What needs to be done: The records below must be transcribed exactly. Do not include the pictures.

[Material supplied Boundary: Start]

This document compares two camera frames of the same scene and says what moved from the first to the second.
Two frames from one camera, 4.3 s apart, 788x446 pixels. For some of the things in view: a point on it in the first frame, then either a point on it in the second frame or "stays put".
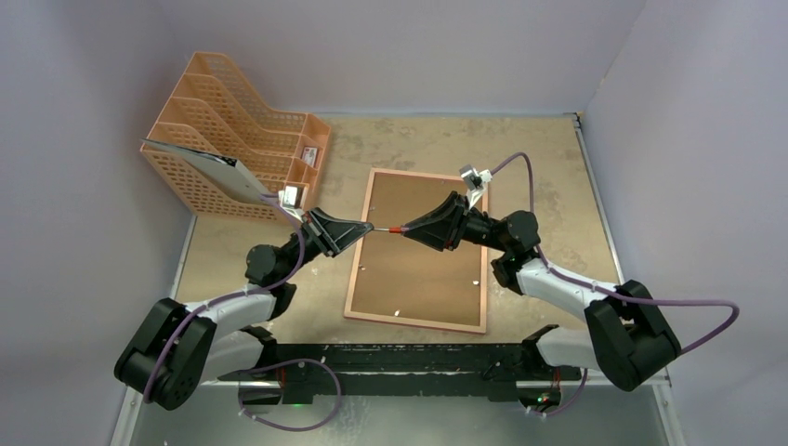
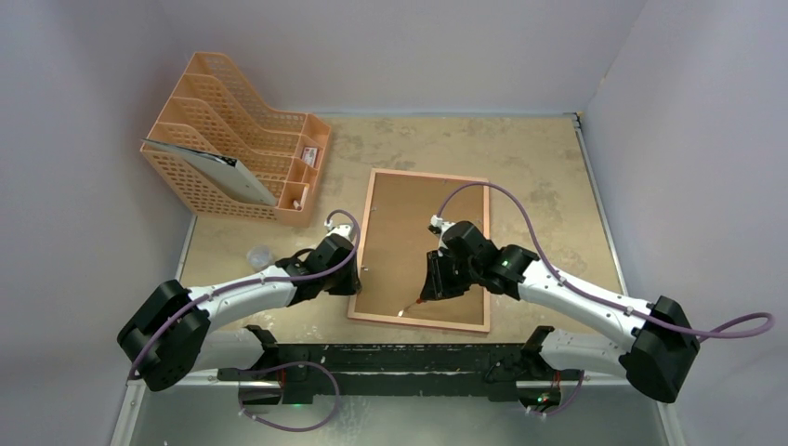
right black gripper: [458, 221] to [439, 276]
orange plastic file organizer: [215, 110] stays put
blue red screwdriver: [393, 229] to [401, 312]
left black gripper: [331, 235] to [351, 285]
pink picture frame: [398, 279] stays put
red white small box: [309, 155] stays put
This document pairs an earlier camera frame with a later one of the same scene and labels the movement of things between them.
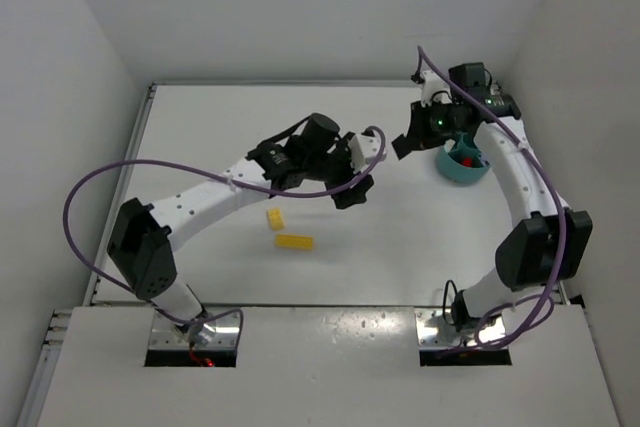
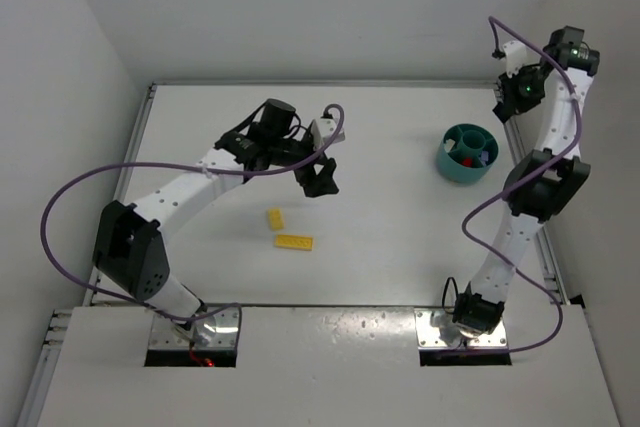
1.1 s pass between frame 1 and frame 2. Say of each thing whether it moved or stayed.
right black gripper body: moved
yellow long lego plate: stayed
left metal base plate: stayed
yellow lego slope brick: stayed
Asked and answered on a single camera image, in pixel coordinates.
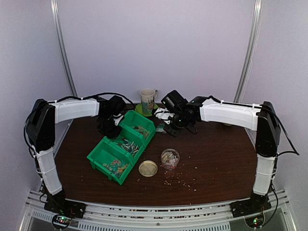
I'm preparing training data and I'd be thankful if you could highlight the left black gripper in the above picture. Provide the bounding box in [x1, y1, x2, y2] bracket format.
[97, 114, 122, 139]

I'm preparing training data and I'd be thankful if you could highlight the silver metal scoop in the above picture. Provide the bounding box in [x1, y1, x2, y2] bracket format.
[155, 123, 166, 134]

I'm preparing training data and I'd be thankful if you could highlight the green candy bin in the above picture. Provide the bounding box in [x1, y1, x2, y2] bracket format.
[119, 110, 156, 147]
[103, 127, 146, 166]
[87, 138, 134, 185]

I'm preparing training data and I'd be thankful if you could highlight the clear plastic round container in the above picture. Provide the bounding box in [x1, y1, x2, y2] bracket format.
[161, 149, 180, 171]

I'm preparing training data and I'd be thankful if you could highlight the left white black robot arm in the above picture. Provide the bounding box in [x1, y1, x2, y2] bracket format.
[24, 92, 127, 214]

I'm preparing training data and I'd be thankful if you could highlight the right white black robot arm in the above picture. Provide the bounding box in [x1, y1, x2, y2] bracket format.
[154, 90, 287, 213]

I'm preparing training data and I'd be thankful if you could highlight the green saucer plate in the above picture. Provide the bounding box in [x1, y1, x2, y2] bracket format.
[135, 102, 158, 116]

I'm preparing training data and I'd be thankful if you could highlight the patterned ceramic mug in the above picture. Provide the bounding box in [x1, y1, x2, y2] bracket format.
[140, 88, 158, 103]

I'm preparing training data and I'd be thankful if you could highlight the gold round lid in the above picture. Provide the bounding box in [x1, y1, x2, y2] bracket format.
[138, 160, 158, 177]

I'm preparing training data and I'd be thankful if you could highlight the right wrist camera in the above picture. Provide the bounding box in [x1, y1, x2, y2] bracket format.
[154, 107, 175, 125]

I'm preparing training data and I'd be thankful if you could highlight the front aluminium rail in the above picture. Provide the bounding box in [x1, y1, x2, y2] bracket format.
[17, 190, 299, 231]

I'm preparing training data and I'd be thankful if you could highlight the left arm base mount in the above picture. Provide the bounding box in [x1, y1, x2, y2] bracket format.
[44, 199, 86, 218]

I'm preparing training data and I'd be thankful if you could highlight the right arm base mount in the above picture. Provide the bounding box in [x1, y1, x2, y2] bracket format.
[230, 198, 271, 218]

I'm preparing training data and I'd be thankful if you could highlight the left aluminium frame post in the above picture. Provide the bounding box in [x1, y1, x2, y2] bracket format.
[50, 0, 77, 97]

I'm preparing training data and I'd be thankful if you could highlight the aluminium frame post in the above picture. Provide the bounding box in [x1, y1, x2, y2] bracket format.
[233, 0, 264, 103]
[50, 0, 77, 97]

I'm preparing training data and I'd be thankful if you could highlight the right aluminium frame post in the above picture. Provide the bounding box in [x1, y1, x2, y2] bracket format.
[233, 0, 264, 103]

[Material supplied Boundary: End]

Output below:
This document compares two camera frames of the same scene and says what moved from the first to the second.
Two frames from one camera, 4.3 s apart, 788x446 pixels. For some of the things in view: a point on it in the first frame, then either a point on it in the second frame or "stays put".
right black gripper: [458, 221] to [439, 276]
orange plastic file organizer: [215, 110] stays put
blue red screwdriver: [393, 229] to [401, 312]
left black gripper: [331, 235] to [351, 285]
pink picture frame: [398, 279] stays put
red white small box: [309, 155] stays put
This document pairs an earlier camera frame with a later one of the same scene and labels the movement of things between them.
1.1 s pass between frame 1 and frame 2. Say of each thing whether it moved or stayed.
right black gripper body: moved
yellow long lego plate: stayed
left metal base plate: stayed
yellow lego slope brick: stayed
Asked and answered on a single camera image, in pixel coordinates.
I'm preparing training data and I'd be thankful if you could highlight the left black gripper in the above picture. Provide the bounding box in [x1, y1, x2, y2] bracket format.
[97, 114, 122, 139]

I'm preparing training data and I'd be thankful if you could highlight the silver metal scoop in the above picture. Provide the bounding box in [x1, y1, x2, y2] bracket format.
[155, 123, 166, 134]

I'm preparing training data and I'd be thankful if you could highlight the green candy bin in the above picture. Provide the bounding box in [x1, y1, x2, y2] bracket format.
[119, 110, 156, 147]
[103, 127, 146, 166]
[87, 138, 134, 185]

I'm preparing training data and I'd be thankful if you could highlight the clear plastic round container in the above picture. Provide the bounding box in [x1, y1, x2, y2] bracket format.
[161, 149, 180, 171]

I'm preparing training data and I'd be thankful if you could highlight the left white black robot arm in the above picture. Provide the bounding box in [x1, y1, x2, y2] bracket format.
[24, 92, 127, 214]

I'm preparing training data and I'd be thankful if you could highlight the right white black robot arm in the above picture. Provide the bounding box in [x1, y1, x2, y2] bracket format.
[154, 90, 287, 213]

I'm preparing training data and I'd be thankful if you could highlight the green saucer plate in the above picture. Provide the bounding box in [x1, y1, x2, y2] bracket format.
[135, 102, 158, 116]

I'm preparing training data and I'd be thankful if you could highlight the patterned ceramic mug in the above picture. Provide the bounding box in [x1, y1, x2, y2] bracket format.
[140, 88, 158, 103]

I'm preparing training data and I'd be thankful if you could highlight the gold round lid in the above picture. Provide the bounding box in [x1, y1, x2, y2] bracket format.
[138, 160, 158, 177]

I'm preparing training data and I'd be thankful if you could highlight the right wrist camera in the above picture. Provide the bounding box in [x1, y1, x2, y2] bracket format.
[154, 107, 175, 125]

I'm preparing training data and I'd be thankful if you could highlight the front aluminium rail in the above picture. Provide the bounding box in [x1, y1, x2, y2] bracket format.
[17, 190, 299, 231]

I'm preparing training data and I'd be thankful if you could highlight the left arm base mount in the above picture. Provide the bounding box in [x1, y1, x2, y2] bracket format.
[44, 199, 86, 218]

I'm preparing training data and I'd be thankful if you could highlight the right arm base mount in the above picture. Provide the bounding box in [x1, y1, x2, y2] bracket format.
[230, 198, 271, 218]

I'm preparing training data and I'd be thankful if you could highlight the left aluminium frame post in the above picture. Provide the bounding box in [x1, y1, x2, y2] bracket format.
[50, 0, 77, 97]

I'm preparing training data and I'd be thankful if you could highlight the aluminium frame post in the above picture. Provide the bounding box in [x1, y1, x2, y2] bracket format.
[233, 0, 264, 103]
[50, 0, 77, 97]

I'm preparing training data and I'd be thankful if you could highlight the right aluminium frame post in the above picture. Provide the bounding box in [x1, y1, x2, y2] bracket format.
[233, 0, 264, 103]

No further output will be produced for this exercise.